The Herald reports:
Changes to the MMP electoral system could be back on the table including the controversial coat-tailing provision, Deputy Prime Minister Winston Peters has indicated.
The coat-tailing provision allows a party to dispense with the 5 per cent threshold if one of its candidates wins an electorate seat.
New Zealand First, The Progressives, United Future, Act and the Maori Party have all benefitted from the rule at various elections since MMP was introduced in 1996.
If a party does not win an electorate seat, it must win at least 5 per cent of the party vote in order to get any MPs.
Peters told TV1’s Q + A he would be open to the last MMP review being revisited.

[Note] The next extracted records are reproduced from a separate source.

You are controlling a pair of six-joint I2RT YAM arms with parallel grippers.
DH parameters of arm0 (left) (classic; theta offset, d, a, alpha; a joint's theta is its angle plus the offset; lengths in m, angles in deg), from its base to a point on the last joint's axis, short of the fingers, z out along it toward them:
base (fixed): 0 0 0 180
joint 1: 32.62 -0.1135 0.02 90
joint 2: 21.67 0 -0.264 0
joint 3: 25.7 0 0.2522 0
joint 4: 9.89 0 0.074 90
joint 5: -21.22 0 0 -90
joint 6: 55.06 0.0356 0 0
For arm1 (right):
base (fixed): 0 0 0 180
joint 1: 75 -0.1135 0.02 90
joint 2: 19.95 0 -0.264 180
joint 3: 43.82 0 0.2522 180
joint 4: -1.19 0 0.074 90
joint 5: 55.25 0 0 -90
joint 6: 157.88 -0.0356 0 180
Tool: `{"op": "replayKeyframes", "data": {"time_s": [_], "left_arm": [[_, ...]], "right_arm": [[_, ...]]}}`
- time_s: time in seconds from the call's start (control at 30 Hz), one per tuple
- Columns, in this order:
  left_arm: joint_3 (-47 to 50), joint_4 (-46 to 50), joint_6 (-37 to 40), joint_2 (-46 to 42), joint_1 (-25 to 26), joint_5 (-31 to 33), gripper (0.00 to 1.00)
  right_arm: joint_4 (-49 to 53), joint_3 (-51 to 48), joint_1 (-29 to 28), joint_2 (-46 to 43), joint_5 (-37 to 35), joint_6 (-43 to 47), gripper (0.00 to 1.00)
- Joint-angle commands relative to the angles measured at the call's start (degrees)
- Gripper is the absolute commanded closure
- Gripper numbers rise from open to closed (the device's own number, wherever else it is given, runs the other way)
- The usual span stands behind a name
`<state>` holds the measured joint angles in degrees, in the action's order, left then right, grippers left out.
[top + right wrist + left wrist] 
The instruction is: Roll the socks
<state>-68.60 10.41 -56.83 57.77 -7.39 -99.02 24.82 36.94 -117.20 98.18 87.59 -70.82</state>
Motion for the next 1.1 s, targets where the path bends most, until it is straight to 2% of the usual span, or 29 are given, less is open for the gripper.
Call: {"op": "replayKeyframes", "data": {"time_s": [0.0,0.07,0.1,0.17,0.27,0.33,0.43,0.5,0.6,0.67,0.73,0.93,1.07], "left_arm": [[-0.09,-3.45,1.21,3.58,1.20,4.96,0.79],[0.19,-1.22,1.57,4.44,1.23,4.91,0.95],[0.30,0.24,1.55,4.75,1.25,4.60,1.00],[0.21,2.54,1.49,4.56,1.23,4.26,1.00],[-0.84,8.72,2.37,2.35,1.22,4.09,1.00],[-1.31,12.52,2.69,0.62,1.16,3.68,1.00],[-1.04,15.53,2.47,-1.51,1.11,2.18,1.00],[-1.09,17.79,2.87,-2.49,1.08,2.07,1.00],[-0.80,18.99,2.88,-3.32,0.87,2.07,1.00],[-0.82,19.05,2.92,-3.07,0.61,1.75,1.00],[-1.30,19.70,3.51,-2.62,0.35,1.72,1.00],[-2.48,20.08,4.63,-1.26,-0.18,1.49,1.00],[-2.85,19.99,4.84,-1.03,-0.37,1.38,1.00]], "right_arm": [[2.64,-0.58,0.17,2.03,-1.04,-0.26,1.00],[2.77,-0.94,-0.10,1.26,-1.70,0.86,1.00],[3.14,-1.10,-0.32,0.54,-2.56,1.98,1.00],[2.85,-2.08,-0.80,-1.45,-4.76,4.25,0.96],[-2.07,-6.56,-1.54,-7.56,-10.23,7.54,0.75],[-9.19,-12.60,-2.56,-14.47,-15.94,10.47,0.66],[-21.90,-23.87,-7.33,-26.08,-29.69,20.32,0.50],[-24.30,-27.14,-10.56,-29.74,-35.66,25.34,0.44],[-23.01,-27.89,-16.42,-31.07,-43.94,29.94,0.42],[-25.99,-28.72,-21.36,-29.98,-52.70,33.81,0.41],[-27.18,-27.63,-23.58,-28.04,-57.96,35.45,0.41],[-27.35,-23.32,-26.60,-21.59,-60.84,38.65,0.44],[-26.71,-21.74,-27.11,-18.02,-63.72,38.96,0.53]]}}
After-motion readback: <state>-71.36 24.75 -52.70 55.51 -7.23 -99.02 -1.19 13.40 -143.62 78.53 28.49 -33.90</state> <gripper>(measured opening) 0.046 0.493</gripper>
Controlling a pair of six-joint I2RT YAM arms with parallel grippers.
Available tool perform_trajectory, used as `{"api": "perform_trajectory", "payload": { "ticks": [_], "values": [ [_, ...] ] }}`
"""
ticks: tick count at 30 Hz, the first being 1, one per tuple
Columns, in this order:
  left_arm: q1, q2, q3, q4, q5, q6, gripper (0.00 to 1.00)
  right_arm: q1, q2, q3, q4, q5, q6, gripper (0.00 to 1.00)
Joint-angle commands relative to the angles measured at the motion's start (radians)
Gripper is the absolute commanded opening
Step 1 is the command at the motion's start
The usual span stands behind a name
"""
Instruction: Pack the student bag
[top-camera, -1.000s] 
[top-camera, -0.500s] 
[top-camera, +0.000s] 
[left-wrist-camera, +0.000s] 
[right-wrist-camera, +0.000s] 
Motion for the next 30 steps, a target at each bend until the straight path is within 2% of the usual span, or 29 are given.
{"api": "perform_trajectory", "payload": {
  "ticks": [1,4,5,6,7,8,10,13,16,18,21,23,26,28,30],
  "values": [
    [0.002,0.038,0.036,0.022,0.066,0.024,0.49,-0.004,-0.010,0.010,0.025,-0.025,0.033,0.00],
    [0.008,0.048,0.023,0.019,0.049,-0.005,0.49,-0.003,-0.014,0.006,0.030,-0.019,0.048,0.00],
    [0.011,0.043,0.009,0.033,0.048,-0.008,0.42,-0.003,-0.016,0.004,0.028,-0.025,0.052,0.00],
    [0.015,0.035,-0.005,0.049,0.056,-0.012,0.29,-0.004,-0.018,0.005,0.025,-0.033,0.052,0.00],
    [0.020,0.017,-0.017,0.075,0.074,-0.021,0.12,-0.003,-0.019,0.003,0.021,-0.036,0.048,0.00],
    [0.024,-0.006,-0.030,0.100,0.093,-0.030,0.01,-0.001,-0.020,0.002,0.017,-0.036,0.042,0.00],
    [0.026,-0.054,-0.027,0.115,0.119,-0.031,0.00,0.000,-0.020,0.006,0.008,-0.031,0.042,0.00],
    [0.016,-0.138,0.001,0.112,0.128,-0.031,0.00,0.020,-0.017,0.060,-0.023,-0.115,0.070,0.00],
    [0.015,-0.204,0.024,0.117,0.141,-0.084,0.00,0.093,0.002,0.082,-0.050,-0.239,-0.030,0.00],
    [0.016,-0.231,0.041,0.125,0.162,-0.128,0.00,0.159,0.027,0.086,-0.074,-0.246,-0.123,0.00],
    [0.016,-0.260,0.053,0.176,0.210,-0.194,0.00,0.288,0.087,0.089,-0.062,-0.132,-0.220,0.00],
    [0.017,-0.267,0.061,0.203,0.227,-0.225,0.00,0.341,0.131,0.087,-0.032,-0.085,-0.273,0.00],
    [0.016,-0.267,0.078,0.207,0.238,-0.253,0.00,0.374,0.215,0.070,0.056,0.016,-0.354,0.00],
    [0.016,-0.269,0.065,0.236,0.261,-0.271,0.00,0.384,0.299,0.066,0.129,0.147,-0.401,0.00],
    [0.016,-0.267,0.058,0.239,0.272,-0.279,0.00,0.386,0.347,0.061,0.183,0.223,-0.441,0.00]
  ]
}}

Any significant change to the electoral system should have bipartisan support. National worked very hard to restore that convention after Labour shattered it in Government last time.
If Labour and allies push through significant changes to benefit them, then the lesson National should take from that if that they will be suckers if they don’t do the same next time. It will become US style winner takes all politics.
So I really hope Labour doesn’t push through any changes to help Greens and NZ First get back into Parliament. It will set us on a downward spiral.
Peters’ New Zealand First Party, Labour and the Greens – all in Opposition at the time – wanted to abolish coat-tailing (also known as the one electorate seat threshold.
They now make up a majority of Parliament. However they do not agree on reducing the threshold to 4 per cent. Only Labour and the Greens supported that. New Zealand First opposed lowering it at the review – and still does according to Peters.
“If you are not worth 5 per cent, you shouldn’t be in Parliament,” Peters said on Q + A.
It’s good that Peters, at this stage, hasn’t changed his view. But we should be very cautious. He is very capable of reversing policy the next day and then claiming that was his policy all along.